Extracted data entries
== Segment start ==

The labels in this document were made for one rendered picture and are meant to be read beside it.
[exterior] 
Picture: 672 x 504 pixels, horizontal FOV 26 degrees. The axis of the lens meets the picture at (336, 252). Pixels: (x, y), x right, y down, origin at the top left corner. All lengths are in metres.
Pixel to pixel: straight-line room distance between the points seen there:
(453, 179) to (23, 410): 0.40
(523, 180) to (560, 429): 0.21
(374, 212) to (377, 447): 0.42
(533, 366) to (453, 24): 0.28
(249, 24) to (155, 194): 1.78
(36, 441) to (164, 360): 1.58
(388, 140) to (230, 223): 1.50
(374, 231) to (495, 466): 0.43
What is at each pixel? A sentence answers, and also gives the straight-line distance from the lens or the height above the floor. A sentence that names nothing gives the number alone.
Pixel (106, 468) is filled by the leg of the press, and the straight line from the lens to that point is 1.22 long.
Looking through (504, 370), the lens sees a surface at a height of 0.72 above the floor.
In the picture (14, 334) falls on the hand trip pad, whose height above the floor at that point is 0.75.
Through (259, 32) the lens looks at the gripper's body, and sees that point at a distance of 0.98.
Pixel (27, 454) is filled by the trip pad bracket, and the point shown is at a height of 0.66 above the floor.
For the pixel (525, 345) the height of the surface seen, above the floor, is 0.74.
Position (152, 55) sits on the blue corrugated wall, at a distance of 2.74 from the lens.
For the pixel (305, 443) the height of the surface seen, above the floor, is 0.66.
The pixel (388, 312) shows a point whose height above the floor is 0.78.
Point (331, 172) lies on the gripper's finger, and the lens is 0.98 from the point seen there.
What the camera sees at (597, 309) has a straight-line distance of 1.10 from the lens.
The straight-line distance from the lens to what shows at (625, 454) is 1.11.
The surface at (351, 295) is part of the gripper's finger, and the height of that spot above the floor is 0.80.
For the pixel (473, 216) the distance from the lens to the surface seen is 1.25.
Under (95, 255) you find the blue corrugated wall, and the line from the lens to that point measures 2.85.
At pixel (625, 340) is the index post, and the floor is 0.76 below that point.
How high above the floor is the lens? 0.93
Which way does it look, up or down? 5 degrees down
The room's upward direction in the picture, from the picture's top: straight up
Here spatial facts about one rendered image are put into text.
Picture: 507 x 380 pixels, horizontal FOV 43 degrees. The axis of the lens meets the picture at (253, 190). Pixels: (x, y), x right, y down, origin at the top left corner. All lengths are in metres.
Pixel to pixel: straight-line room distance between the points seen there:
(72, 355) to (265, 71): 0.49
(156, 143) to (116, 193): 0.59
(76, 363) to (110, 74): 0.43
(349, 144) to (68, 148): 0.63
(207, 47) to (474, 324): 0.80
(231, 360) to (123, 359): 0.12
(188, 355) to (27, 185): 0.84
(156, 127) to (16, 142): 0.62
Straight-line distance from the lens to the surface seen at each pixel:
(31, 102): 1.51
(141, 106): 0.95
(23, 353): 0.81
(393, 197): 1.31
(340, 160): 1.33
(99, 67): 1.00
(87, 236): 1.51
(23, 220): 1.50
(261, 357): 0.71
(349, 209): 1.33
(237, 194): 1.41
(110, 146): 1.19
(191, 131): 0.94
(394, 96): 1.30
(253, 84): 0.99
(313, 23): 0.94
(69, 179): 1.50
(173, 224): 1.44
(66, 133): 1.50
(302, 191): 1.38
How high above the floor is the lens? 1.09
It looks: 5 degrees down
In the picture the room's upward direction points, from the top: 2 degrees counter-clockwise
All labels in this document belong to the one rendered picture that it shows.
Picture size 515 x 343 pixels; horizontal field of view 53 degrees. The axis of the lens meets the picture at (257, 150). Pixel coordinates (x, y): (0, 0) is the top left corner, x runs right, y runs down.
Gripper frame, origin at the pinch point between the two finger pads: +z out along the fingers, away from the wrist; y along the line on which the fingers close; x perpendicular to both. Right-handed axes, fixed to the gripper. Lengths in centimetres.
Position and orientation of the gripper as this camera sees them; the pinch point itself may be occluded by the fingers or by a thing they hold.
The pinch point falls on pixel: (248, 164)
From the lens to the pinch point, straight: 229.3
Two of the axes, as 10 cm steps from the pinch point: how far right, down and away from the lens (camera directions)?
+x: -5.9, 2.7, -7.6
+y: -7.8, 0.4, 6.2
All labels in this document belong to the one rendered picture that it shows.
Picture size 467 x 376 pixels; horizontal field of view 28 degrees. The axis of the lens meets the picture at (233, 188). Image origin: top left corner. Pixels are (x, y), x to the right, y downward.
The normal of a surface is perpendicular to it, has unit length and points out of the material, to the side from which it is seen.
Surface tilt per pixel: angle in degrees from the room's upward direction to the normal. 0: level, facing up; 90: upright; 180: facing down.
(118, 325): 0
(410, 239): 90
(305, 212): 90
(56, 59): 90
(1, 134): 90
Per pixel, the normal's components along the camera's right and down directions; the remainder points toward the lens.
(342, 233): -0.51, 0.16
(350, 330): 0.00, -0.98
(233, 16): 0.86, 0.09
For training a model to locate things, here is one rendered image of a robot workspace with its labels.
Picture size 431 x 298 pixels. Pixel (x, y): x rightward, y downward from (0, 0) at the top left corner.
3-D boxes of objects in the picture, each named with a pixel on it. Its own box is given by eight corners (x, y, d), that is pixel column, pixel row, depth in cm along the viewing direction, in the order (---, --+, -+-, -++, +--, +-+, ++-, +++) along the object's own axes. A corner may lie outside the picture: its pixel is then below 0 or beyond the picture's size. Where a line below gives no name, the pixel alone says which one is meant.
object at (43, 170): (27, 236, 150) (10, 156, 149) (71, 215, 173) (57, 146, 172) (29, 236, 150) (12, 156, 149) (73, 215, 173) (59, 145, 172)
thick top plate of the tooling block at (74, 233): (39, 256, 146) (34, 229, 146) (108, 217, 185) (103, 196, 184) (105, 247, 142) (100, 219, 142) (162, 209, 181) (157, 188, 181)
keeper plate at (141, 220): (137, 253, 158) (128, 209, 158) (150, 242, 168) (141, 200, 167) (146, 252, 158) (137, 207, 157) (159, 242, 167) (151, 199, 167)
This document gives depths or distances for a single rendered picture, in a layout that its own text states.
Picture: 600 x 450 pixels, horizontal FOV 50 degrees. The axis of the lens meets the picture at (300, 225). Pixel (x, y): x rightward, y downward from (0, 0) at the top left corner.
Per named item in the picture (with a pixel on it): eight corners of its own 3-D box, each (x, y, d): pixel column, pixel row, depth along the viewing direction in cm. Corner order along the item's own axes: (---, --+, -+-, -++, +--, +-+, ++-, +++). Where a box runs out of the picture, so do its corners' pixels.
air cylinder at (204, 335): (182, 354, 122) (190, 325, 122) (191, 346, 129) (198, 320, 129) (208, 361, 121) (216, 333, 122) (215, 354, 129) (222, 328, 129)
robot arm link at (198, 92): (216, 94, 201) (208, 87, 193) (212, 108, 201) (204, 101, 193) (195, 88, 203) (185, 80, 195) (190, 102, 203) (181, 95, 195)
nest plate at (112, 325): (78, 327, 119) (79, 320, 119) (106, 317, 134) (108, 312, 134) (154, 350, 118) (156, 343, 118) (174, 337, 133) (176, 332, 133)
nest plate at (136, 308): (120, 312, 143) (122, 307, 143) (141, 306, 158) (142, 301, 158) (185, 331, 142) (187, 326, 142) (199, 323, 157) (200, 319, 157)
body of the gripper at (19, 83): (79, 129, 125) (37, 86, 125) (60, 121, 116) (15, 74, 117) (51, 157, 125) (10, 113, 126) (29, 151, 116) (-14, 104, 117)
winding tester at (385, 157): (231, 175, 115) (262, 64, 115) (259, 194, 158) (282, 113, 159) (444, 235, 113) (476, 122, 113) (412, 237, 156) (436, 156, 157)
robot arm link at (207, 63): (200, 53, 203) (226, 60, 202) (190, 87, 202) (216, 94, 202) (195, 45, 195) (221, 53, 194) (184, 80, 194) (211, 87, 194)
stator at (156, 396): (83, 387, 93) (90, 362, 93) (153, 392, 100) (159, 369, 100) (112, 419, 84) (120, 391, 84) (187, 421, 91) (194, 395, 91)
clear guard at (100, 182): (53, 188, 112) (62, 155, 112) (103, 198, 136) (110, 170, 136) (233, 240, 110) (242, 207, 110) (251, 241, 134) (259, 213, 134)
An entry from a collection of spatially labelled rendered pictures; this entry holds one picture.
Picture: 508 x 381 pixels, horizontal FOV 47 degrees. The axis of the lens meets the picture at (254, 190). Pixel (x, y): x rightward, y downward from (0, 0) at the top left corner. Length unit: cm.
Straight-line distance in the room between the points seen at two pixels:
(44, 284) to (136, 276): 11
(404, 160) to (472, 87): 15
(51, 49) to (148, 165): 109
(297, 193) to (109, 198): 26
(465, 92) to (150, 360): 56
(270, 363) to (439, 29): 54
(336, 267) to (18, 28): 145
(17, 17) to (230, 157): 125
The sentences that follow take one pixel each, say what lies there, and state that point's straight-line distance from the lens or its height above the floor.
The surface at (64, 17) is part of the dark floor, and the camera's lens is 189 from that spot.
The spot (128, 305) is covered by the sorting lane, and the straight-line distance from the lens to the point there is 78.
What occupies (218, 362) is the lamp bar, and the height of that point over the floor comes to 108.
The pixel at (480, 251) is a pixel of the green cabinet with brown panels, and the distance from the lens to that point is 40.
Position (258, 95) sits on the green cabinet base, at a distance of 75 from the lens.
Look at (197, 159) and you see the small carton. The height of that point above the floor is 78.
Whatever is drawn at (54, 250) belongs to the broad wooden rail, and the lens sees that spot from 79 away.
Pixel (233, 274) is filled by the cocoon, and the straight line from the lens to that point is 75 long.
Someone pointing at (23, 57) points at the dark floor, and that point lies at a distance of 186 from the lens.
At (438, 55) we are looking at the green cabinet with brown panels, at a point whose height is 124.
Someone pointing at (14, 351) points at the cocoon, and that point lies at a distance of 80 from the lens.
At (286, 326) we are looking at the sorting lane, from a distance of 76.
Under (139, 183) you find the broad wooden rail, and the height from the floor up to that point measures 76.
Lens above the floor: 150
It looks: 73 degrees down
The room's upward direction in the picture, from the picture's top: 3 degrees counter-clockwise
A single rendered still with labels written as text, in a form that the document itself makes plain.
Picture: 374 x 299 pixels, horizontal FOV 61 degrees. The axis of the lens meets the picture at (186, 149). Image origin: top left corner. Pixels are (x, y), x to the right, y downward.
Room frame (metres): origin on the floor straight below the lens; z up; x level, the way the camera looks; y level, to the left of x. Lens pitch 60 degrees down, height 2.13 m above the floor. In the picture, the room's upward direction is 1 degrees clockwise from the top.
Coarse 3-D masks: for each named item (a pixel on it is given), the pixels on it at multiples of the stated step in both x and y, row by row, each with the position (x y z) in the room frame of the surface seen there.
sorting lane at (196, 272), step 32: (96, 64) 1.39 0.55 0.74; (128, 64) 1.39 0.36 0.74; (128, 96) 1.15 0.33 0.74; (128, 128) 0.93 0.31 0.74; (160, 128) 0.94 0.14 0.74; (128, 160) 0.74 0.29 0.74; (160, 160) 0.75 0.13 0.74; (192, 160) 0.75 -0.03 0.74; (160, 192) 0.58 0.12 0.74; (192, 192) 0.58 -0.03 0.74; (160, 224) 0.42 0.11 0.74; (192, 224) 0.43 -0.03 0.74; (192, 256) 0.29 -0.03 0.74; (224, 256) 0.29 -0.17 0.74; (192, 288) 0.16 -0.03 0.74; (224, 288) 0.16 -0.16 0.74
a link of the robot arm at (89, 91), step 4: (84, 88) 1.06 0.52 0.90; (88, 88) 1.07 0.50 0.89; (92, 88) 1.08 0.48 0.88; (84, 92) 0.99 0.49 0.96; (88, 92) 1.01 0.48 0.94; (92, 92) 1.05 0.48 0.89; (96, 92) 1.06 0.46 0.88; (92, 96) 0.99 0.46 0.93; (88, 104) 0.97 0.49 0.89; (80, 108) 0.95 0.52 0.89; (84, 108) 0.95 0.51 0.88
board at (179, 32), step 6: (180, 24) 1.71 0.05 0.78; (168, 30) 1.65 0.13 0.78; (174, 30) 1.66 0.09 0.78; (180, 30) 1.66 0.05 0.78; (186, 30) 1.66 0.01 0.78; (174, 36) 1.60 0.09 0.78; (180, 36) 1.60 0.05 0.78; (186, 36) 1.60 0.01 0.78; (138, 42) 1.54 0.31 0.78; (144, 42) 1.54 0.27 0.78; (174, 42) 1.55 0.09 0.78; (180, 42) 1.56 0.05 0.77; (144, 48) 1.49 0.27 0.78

== Segment end ==

■ **TASK**:
All that belongs in the answer is the run of lines above from the line containing "(465, 92) to (150, 360): 56" through the line containing "Whatever is drawn", exactly as written.

■ **ANSWER TO THE EXERCISE**:
(465, 92) to (150, 360): 56
(270, 363) to (439, 29): 54
(336, 267) to (18, 28): 145
(17, 17) to (230, 157): 125
The sentences that follow take one pixel each, say what lies there, and state that point's straight-line distance from the lens or its height above the floor.
The surface at (64, 17) is part of the dark floor, and the camera's lens is 189 from that spot.
The spot (128, 305) is covered by the sorting lane, and the straight-line distance from the lens to the point there is 78.
What occupies (218, 362) is the lamp bar, and the height of that point over the floor comes to 108.
The pixel at (480, 251) is a pixel of the green cabinet with brown panels, and the distance from the lens to that point is 40.
Position (258, 95) sits on the green cabinet base, at a distance of 75 from the lens.
Look at (197, 159) and you see the small carton. The height of that point above the floor is 78.
Whatever is drawn at (54, 250) belongs to the broad wooden rail, and the lens sees that spot from 79 away.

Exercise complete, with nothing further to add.